In fact, Parton and her sister, Rachel Parton George, have plans to produce a cookbook. "We're putting a cookbook out together on recipes from the past and things I've gathered traveling all around the world," Parton shares. "She's a great cook, so we're going to come out with a cookbook in the near future called Good Lookin' Cookin' because she knows how to make it pretty and make it taste good."

Because an out-of-print cookbook based on recipes from Parton's theme park, Dollywood, titled Dollywood Presents Tennessee Mountain Home Cooking, has developed a bit of a cult following, Parton says her new cookbook will also contain revamped versions of classics from the book. "We're going to rework a lot of those recipes because they're still great," she shares. "We'll refurbish that thing and use many of those same recipes."

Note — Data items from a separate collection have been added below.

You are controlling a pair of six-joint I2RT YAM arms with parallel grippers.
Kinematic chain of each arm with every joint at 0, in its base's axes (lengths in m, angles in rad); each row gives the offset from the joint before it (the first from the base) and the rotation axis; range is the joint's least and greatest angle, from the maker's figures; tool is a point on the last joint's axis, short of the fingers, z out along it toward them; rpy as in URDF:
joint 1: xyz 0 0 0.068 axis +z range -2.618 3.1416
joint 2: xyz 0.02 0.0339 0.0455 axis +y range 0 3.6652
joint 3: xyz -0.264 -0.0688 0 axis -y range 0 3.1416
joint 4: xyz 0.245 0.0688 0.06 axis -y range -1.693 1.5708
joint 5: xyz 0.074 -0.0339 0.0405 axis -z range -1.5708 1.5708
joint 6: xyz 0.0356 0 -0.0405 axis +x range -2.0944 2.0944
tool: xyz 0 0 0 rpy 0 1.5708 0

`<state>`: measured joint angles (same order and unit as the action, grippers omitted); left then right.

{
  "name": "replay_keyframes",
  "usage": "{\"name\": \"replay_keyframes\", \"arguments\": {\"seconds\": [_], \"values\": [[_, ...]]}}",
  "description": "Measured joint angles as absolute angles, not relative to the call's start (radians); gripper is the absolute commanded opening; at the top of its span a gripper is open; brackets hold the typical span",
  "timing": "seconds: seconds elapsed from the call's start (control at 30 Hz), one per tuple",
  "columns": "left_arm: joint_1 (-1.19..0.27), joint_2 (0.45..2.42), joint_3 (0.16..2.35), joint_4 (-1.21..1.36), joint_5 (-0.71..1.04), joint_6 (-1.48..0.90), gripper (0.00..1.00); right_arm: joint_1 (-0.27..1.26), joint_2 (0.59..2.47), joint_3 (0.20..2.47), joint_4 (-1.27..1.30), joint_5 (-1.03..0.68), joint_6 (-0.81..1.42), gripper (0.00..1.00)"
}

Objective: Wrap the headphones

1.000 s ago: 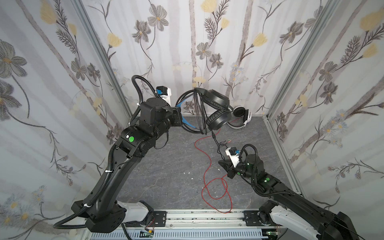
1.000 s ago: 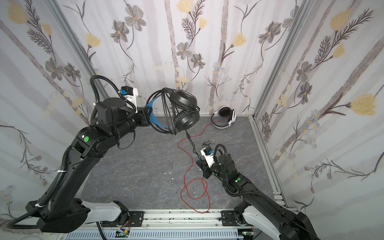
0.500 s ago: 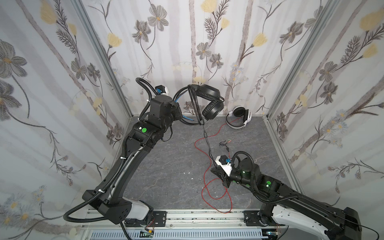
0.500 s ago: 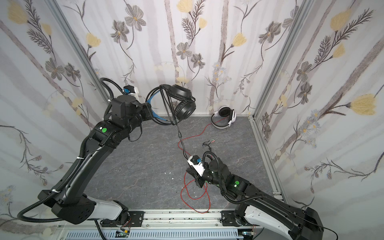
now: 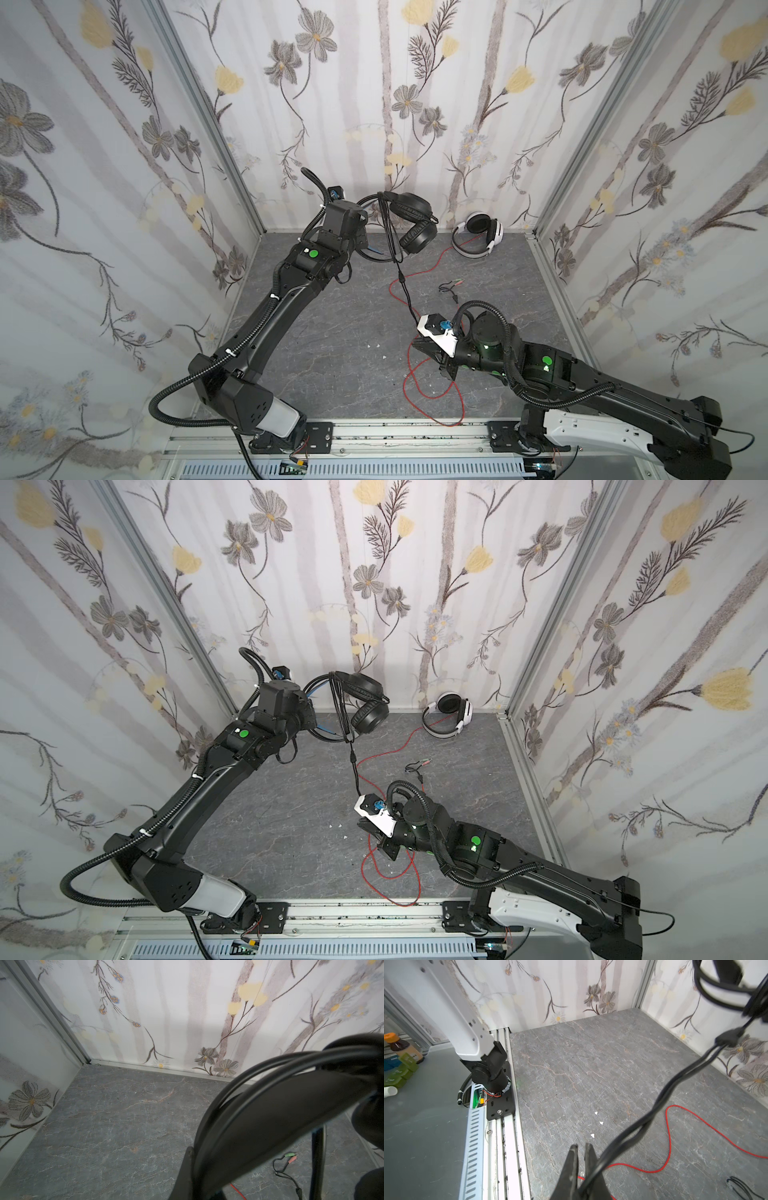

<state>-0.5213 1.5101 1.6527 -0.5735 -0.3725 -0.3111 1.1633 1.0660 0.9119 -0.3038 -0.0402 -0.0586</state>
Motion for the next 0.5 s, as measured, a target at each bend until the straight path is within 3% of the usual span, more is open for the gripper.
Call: {"name": "replay_keyframes", "arguments": {"seconds": [0.5], "values": [[-0.646,1.576,1.594,-0.596,-0.341,-0.002,0.0,1.149,1.251,1.374,-0.634,0.191,-0.299,0.0]]}}
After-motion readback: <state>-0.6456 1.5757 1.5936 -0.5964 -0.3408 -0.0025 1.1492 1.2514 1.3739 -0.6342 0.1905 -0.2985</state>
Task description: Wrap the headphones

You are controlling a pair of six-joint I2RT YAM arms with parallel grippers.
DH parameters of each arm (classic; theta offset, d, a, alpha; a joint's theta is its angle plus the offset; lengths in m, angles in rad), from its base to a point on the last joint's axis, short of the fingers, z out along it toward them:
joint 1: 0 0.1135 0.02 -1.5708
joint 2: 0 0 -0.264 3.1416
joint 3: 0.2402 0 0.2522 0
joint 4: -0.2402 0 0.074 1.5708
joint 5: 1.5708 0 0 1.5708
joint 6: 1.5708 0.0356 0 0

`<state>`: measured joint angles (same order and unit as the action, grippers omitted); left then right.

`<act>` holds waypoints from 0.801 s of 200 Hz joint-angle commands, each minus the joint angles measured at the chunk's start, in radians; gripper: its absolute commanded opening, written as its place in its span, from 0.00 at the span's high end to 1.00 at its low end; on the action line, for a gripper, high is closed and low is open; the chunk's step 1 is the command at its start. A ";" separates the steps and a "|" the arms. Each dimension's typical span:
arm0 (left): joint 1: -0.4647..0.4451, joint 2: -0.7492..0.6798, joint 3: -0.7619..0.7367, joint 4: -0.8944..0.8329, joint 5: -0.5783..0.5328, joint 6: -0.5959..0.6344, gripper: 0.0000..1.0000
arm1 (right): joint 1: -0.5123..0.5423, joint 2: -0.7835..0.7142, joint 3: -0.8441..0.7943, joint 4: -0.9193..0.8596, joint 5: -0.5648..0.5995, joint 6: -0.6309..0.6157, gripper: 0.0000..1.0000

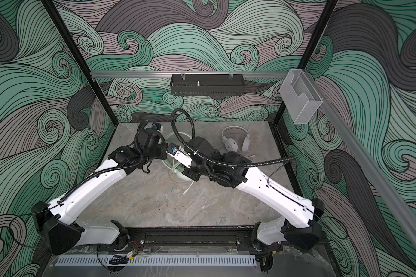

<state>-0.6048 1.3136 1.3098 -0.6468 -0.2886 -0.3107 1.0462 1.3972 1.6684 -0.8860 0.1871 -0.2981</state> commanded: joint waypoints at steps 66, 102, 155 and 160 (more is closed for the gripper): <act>-0.004 -0.118 -0.022 -0.075 0.313 0.112 1.00 | -0.062 -0.036 -0.007 -0.048 0.168 -0.128 1.00; -0.004 -0.161 -0.043 -0.068 0.370 0.109 1.00 | -0.114 -0.075 -0.051 -0.048 0.150 -0.125 1.00; -0.004 -0.172 -0.048 -0.035 0.402 0.082 1.00 | -0.151 -0.162 -0.181 0.012 0.092 -0.128 1.00; -0.004 -0.172 -0.046 -0.032 0.409 0.081 1.00 | -0.154 -0.167 -0.192 0.021 0.090 -0.127 1.00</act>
<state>-0.6048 1.1625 1.2510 -0.6987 0.0425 -0.2119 0.9169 1.2804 1.5230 -0.9245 0.2733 -0.4320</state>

Dollywood is famed for its food, from cinnamon bread to barbecue, but if Parton could only eat one Dollywood-famous food for the rest of her life, she'd stick with something simple. "It'd have to be something to do with potatoes because potatoes are my favorite food," she says. "I love potatoes — whether they be baked potatoes or mashed potatoes, whether they be french fries — whatever. I couldn't go without potatoes."

Chicken and dumplings is a close second for Parton, who calls the meal "one of my favorite dishes I make."

"I could eat that every day," she says. "That's the type of stuff I put in my refrigerator when I'm on tour."

On her tour bus, Parton has a refrigerator so large, the bus windshield had to be removed to install it. She also keeps a smaller back-up fridge in the bedroom of the bus. "You need a giant refrigerator because you don't have the space or time to cook on a tour bus," she says. "I cook up a bunch of stuff when I'm on tour and traveling."

"I put a bunch of containers in my freezer and my refrigerator so I have food I love," she adds. "You can order stuff from restaurants, and we usually have a catering service feed the whole band and stuff like that, but after the show, I like to eat something comforting that's food I make and know I'm gonna love."

Parton spoke with Yahoo Life as part of her work promoting new additions to her Duncan Hines baking mix line. (Photo: Duncan Hines)
Parton spoke with Yahoo Life as part of her work promoting new additions to her Duncan Hines baking mix line. (Photo: Duncan Hines)

Parton spoke with Yahoo Life as part of her work promoting her line of Duncan Hines baking products. After a successful launch in 2022, Parton added four new products to the line in 2023, including biscuit and cornbread mixes and two varieties of brownie mix.

"I was so pleased that it did so well [when it launched in 2022]," says Parton. "There were requests for new recipes ... they can't hardly keep them on the shelves and I'm proud of that."

"Of course the fans are going to want it, and we appreciate that, but we want more than just the Dolly fans to use it," she says. "There are a lot of people who live in the city or different places who are curious about Southern cooking because they've always heard about soul food, Southern cooking and Southern hospitality, and this is for them, too."

Parton's biggest advice for using the baking mix? "Don't eat the boxes," she says, "they're for souvenirs. People come to me all the time, and they used to bring these glossy photographs, but now they hand me a Duncan Hines box."